◆ **EXERCISE DETAILS**
Which lines of the records below contain the word "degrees"? Copy each of them out.

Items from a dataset
§

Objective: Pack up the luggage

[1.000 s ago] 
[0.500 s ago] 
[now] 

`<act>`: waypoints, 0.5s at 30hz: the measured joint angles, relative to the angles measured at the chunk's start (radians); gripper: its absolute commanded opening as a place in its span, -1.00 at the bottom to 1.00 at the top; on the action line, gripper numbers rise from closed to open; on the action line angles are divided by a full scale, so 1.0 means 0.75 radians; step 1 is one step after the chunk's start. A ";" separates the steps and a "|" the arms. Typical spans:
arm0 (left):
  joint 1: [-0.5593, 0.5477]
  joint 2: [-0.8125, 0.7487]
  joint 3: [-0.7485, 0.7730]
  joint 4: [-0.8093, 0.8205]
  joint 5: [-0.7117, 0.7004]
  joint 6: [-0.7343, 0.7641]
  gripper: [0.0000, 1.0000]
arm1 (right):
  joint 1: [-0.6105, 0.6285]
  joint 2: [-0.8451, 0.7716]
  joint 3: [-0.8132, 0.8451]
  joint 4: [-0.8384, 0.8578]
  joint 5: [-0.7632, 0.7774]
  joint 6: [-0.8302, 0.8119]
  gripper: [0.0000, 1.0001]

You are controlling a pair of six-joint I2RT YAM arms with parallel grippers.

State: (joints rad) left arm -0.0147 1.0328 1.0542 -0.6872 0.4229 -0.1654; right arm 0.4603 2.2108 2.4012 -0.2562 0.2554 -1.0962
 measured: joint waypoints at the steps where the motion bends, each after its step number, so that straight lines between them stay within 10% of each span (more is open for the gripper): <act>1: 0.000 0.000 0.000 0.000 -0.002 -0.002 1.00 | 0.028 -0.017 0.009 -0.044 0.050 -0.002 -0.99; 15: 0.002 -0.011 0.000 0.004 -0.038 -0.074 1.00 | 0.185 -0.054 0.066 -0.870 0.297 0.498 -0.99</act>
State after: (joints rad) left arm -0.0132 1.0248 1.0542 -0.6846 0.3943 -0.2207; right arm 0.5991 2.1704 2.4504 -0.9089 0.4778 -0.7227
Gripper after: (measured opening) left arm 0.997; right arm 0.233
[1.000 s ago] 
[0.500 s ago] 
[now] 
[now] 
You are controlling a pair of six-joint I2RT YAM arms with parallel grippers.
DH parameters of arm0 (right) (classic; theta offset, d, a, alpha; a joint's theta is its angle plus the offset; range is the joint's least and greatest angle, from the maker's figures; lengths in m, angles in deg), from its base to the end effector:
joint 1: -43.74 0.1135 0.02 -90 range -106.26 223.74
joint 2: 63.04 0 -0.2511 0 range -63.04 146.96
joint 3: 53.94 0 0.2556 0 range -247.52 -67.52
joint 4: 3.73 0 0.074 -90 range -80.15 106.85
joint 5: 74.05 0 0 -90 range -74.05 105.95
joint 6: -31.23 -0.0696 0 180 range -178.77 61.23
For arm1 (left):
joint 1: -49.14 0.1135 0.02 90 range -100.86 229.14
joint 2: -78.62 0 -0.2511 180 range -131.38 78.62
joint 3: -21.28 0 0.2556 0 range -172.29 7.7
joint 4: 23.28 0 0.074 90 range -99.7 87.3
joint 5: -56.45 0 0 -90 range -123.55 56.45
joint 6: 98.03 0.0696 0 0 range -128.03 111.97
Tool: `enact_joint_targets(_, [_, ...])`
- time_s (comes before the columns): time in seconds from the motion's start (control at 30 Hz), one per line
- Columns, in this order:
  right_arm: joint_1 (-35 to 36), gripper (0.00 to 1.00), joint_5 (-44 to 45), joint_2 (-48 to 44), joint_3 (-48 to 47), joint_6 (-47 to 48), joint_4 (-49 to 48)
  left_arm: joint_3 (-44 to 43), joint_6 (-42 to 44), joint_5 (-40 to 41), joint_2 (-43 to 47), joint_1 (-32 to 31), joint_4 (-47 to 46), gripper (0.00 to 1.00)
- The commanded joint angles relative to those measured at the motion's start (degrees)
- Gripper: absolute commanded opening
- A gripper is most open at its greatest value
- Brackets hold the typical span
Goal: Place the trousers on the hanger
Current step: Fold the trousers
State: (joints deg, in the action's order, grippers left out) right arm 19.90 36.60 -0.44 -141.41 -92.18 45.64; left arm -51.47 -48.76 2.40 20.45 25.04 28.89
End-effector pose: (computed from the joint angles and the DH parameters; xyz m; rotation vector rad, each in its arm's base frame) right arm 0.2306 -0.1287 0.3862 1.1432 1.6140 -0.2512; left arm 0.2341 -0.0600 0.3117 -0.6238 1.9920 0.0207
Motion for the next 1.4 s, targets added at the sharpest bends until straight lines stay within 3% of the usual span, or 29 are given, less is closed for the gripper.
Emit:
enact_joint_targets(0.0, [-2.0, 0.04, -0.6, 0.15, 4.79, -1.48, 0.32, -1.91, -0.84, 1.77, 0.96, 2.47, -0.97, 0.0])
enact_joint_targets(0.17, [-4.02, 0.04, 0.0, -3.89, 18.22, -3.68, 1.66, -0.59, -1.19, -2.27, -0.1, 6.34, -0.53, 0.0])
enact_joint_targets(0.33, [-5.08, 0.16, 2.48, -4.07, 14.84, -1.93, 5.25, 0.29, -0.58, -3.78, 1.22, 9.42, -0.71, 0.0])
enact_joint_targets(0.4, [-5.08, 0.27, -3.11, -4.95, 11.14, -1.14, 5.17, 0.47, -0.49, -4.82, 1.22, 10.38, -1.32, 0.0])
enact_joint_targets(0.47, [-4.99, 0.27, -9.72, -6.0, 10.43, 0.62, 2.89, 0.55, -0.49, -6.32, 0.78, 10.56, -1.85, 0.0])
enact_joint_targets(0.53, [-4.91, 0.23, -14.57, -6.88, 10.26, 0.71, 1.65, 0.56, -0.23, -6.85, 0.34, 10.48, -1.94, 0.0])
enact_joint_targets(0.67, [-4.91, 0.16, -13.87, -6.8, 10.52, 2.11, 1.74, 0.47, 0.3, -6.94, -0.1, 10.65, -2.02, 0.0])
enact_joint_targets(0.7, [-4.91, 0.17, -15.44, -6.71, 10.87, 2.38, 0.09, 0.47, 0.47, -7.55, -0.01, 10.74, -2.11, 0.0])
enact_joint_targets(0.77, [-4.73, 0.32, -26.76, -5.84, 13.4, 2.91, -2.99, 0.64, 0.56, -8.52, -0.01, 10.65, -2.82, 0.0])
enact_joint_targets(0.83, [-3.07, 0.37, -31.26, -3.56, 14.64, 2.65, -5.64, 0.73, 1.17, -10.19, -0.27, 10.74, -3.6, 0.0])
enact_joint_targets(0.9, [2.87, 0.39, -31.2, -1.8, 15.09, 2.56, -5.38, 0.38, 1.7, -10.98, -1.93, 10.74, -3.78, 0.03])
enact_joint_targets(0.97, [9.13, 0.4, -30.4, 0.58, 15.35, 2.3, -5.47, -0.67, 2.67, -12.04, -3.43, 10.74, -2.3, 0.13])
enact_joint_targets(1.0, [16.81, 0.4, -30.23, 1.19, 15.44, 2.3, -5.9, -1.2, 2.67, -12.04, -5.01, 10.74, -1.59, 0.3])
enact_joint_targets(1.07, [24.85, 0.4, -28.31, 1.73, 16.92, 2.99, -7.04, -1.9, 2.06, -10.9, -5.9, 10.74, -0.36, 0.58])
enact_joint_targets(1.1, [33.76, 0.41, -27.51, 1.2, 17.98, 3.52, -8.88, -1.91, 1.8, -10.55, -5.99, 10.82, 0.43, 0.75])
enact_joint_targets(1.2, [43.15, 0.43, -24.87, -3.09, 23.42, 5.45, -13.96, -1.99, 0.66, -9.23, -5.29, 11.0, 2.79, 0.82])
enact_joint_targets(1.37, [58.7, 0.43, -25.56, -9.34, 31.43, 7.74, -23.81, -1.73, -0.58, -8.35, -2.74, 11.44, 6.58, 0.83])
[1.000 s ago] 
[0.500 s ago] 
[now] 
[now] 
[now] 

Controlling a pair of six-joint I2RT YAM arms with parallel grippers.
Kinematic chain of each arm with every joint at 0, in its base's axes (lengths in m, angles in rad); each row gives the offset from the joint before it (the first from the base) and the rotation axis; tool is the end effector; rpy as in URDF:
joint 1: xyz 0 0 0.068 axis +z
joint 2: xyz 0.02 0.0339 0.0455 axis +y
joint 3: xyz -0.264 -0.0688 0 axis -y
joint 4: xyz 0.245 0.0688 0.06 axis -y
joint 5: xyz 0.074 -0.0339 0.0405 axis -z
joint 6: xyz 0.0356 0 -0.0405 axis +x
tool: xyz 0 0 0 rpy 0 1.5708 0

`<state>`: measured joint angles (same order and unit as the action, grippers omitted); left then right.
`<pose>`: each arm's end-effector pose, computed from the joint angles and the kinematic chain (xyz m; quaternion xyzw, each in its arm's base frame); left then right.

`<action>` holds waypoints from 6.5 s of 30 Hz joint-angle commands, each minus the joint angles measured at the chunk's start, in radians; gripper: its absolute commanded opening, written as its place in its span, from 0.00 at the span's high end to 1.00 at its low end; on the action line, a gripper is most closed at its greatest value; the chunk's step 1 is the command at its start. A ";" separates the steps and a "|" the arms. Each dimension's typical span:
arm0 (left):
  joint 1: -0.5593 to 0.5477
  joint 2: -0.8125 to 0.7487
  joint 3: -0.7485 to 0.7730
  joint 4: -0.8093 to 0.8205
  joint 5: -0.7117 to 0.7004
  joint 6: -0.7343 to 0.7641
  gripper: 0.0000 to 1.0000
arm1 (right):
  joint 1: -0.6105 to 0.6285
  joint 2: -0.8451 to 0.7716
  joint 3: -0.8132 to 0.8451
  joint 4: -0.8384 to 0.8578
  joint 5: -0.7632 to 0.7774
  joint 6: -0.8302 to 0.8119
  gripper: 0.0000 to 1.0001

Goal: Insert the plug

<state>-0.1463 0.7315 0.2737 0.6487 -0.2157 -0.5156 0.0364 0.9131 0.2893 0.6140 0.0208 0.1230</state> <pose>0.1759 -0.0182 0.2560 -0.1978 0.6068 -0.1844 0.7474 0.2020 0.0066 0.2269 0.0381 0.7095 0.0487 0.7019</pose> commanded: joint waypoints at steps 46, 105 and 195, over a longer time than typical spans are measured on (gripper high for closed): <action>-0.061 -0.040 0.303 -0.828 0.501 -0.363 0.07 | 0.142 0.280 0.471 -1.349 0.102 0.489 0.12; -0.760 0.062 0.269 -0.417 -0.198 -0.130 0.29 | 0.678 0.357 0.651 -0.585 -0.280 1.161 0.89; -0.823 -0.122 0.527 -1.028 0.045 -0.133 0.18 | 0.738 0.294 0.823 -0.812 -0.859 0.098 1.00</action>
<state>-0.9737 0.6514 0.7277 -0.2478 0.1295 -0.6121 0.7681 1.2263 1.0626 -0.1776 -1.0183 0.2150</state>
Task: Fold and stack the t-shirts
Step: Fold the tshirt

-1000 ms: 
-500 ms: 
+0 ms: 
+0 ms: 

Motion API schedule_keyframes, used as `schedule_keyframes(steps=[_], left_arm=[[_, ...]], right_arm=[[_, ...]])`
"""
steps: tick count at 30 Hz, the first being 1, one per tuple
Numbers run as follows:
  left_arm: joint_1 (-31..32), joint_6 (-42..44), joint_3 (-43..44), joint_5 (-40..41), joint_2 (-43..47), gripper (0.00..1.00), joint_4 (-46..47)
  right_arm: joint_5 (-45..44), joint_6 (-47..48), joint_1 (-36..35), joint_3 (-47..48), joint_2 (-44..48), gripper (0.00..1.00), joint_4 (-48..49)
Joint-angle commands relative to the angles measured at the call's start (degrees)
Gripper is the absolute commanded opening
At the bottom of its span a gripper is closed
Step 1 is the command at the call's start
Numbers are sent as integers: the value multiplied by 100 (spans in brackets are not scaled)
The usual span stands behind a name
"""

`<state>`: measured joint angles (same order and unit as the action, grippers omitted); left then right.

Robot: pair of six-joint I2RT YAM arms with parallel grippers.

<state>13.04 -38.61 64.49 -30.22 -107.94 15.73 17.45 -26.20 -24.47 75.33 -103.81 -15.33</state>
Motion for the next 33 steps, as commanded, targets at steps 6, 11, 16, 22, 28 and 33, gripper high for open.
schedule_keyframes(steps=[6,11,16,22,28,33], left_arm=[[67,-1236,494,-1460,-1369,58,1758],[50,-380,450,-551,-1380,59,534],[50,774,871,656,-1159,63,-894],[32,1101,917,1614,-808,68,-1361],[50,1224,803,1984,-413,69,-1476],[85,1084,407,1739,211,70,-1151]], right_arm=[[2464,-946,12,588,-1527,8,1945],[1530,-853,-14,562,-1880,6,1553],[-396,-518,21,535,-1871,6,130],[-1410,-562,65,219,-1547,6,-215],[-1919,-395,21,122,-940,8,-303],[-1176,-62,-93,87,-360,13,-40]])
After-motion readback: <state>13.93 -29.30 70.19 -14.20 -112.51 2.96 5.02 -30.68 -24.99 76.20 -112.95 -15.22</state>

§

◆ **RESPONSE TO THIS EXERCISE**
- The commanded joint angles relative to those measured at the motion's start (degrees)
Joint-angle commands relative to the angles measured at the call's start (degrees)

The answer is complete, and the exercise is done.